Australia news media 'large and small' discuss Google deals


The company disclosed that just 4% of the content in Australian users' feeds was news, though the platform did not break out other engagement metrics tied to news consumption.

The Australian federal government has said it still plans to put the laws - which effectively force Google and social media giant Facebook to strike deals with media companies or have fees set for them - to a vote in the coming weeks.

According to the bill's explanatory memorandum, digital platforms must give media companies 14 days' notice of algorithm changes "likely to have a significant effect on the referral traffic to. new content".

The announcement comes amid renewed tensions in Australia - the home country of News Corp's founding family, the Murdochs - as lawmakers are finalizing new rules that will require Google and Facebook to pay local newspapers.

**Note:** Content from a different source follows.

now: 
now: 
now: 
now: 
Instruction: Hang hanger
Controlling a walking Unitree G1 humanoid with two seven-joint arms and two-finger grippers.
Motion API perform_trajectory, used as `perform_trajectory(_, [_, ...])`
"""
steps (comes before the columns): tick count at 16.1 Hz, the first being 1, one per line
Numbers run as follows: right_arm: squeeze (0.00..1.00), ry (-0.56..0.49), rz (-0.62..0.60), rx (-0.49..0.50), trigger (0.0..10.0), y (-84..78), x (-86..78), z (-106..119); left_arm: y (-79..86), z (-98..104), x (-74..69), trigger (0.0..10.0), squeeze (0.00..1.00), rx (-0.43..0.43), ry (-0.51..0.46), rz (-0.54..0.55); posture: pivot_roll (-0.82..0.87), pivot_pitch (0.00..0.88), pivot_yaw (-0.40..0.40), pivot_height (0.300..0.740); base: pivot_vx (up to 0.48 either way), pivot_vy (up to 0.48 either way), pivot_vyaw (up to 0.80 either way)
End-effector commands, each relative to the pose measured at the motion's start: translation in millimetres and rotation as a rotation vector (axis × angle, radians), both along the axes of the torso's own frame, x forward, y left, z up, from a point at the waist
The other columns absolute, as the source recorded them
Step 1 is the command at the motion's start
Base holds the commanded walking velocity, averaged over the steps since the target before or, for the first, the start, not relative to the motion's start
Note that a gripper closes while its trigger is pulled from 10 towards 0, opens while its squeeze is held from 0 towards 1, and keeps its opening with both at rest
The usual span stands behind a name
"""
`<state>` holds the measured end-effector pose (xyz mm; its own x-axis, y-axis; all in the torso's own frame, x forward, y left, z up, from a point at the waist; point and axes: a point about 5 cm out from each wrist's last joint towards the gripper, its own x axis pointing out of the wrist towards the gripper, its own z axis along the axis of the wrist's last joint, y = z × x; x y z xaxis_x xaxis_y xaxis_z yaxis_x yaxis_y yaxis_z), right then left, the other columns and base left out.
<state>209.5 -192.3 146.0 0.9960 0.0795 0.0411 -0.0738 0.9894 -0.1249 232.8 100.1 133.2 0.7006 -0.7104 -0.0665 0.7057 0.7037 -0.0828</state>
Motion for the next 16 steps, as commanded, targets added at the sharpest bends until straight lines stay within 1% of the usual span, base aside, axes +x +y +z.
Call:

Details are few, but the recent moves by Australia and other countries provide a sense of where Mr. Guilbeault is going.

"I've had numerous conversations with Australia [and] the Australian regulator that would be responsible [for] the media portion of the conversation", Mr. Guilbeault said. He described the Australian Competition and Consumer Commission as a combination of Canada's broadcast regulator - the CRTC - and its Competition Bureau.

Australia also has an eSafety Commissioner, an office that can hear complaints about issues such as cyberbullying or requests to remove intimate images from online platforms and has the authority to impose financial penalties.

In recent months, Mr. Guilbeault has had discussions with officials in France, Finland, Germany, the European Union and Britain to discuss their approaches to regulating the internet.

Google recently threatened to leave Australia after the country proposed a new law that mandates tech giants like Google to pay media outlets in the country for using their contents. The company has reached pay deals with more than 450 publications globally since it launched News Showcase in October. This could be seen as the CEO recanting his earlier statement last month where he told a parliamentary hearing that Google would pull its search engine from Australia if the so-called News Media Bargaining Code became law. However, the publisher says that the arrangement will include "the development of a subscription platform, the sharing of ad revenue via Google's ad technology services, the cultivation of audio journalism and meaningful investments in innovative video journalism by YouTube".

Facebook said the law fundamentally misunderstood the relationship between their platform and publishers who use it to share news content.

"This allows the government to claim victory, while the damage to Google will be limited".